Bund, tassi decennali sempre pù vicini allo zero

17 Aprile 2015, di Redazione Wall Street Italia

FRANCOFORTE (WSI) – Il debito governativo tedesco continua a essere inondato di denaro. La paura per un’escalation della crisi greca e un default delle sue finanze pubbliche ha spinto gli investitori a rifugiarsi nei titoli di Stato tedeschi, percepiti come i più sicuri dell’area euro.

Il rendimento a dieci anni ha aggiornato i nuovi minimi di sempre, scivolando fino allo 0,067%, avvicinandosi sempre di più allo zero e anche in area di tassi negativi.

Significa che Berlino può ormai chiedere denaro in prestito da restituire tra dieci anni, nel 2025, per una cifra irrisoria.

I bond a breve scambiano già in territorio negativo, il che significa che gli investitori sono pronti a pagare per avere un credito nei confronti del governot edesco.

Un modo che hanno per intascare comunque un profitto è venderli alla Bce nell’ambito del programma Quantitative Easing, che prevede l’acquisto di titoli da qui fino ad almeno settembre 2016 per un valore complessivo di 1.100 miliardi di euro.

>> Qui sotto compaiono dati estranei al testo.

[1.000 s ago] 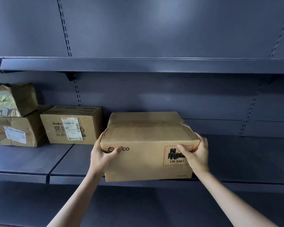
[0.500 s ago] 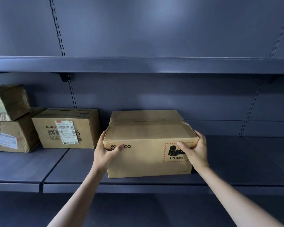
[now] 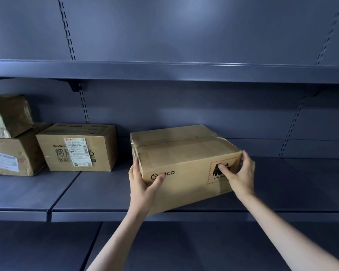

La banca centrale ha detto che accetterà titoli con interessi negativi ma solo se il tasso rimane superiore al -0,2%.

Atene ha tempo fino al 12 maggio per trovare un accordo con i creditori europei che le consenta di restituire al Fondo Monetario Internazionale un prestito da 747 milioni di euro. Analisti, politici e opinionisti sono sempre più pessimisti sulla possibilità che la prossima riunione dell’eurogruppo del 24 aprile riesca a sbloccare l’impasse.